The dirtiest pieces are those of central London. It may have been the first of the maps to be chopped up or one of the most popular maps to reconstruct. Kensington is to the west of Hyde Park. Chalk Farm is in the north. Battersea in the south. The Thames runs through the middle. Many of the London cards are missing, unfortunately, so many in fact that they look to have been removed intentionally. A special few have evaded capture, though. From Highgate to Leyton, Hyde Park to West India Docks.
Jigsaws
The pleasure and purpose of a jigsaw is utterly baffling to some people. I am married to one such unbeliever.
So, tell me again, the conversation goes, you spend hours putting the whole thing together and then as soon as you have done it, you break it up and put it back in the box. Why do any of that? What is the point?
What they fail to see is that the joy is not in the completion but in the journey. The process has to be part of the pleasure. The jigsaw is a focus and a challenge. It can be a silent solitary activity or something shared with others. Done on your own, the puzzle keeps your hands and eyes busy while your mind is able to drift in and out of focus. Background music or the radio is optional. Television is a no no.
Done with others, the experience changes completely. There is a special pleasure in working alongside someone in quiet concentration. The completed puzzle is not where the pleasure lies. Laying down the last piece brings only a fleeting satisfaction, not enough to justify the hours spent before it. And the picture is rarely a surprise, having sat in front of you on the cover of the box. In the modern world, the jigsaw is a physical, tactile, quiet escape, a break from the urgency of technology and deadlines.
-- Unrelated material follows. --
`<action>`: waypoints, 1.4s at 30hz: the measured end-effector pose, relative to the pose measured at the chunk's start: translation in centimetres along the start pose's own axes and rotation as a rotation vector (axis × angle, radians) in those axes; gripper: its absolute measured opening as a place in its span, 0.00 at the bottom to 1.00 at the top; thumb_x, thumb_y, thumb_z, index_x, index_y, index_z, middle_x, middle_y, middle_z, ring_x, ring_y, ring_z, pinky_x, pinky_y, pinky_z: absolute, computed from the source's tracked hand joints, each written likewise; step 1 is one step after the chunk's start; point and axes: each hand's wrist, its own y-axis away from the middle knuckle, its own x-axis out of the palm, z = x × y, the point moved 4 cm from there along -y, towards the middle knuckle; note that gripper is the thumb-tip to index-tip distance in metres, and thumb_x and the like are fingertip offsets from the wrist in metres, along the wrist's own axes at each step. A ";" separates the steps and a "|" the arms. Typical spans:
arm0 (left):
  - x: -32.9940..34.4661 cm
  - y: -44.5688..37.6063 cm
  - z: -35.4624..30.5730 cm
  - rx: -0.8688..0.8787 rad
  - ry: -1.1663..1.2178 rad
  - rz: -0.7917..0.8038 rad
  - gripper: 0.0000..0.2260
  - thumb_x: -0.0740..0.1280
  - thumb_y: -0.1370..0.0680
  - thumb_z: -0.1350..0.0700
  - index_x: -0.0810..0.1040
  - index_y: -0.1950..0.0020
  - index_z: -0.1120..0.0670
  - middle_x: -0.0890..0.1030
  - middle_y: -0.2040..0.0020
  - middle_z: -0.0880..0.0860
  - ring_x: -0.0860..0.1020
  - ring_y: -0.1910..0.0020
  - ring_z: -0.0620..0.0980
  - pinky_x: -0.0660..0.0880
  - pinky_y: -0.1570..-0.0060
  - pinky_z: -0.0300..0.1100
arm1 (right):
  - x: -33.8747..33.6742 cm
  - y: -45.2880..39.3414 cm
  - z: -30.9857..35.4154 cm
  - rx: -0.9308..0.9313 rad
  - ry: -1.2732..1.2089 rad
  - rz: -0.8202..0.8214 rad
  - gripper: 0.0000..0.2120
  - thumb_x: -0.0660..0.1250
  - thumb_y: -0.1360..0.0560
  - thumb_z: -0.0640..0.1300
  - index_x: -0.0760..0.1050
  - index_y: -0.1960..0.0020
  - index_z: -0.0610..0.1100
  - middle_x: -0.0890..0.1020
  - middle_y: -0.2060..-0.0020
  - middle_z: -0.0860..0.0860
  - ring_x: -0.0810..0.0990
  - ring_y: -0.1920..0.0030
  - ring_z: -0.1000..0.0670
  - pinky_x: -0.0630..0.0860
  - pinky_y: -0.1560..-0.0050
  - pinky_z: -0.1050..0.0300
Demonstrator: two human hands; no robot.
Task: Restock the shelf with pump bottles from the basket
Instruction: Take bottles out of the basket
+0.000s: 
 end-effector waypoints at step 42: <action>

I’ll turn them over. You do the edges. I’ll do the sea. You do the mast and sails. If we complete it today, great, otherwise it will be here tomorrow.
The map segments themselves are undated and without a maker’s mark, but there are other clues as to their age. Some of the backing cards have been cut from cigarette boxes and whatever else was to hand, including some helpfully cut from the folded map covers. They are Bartholomew’s Revised Half-Inch Contoured Maps and date from the 1940s.
Finding a home
I begin to see a different home for this unusual set of map cards. If it was ever used by soldiers and spies as I had originally wondered, then they were likely either retired or recuperating. I picture it in a mental hospital or convalescence home, perhaps a form of therapy for returning veterans, the gore and shock of the war still raging in their minds. The awkward, troubled residents slowly begin to look through the tactile little cards and to search back through their lives, to recollections of a calmer time perhaps, the towns and physical features they remember from a visit to Norfolk or the first months of training when they were posted to an airfield in Kent.
George, you can sit in your chair, stare at the wall and remember all those horrid things. Or you can come over here and help Harry lay out Lincolnshire. That’s where your parents’ farm is, isn’t it?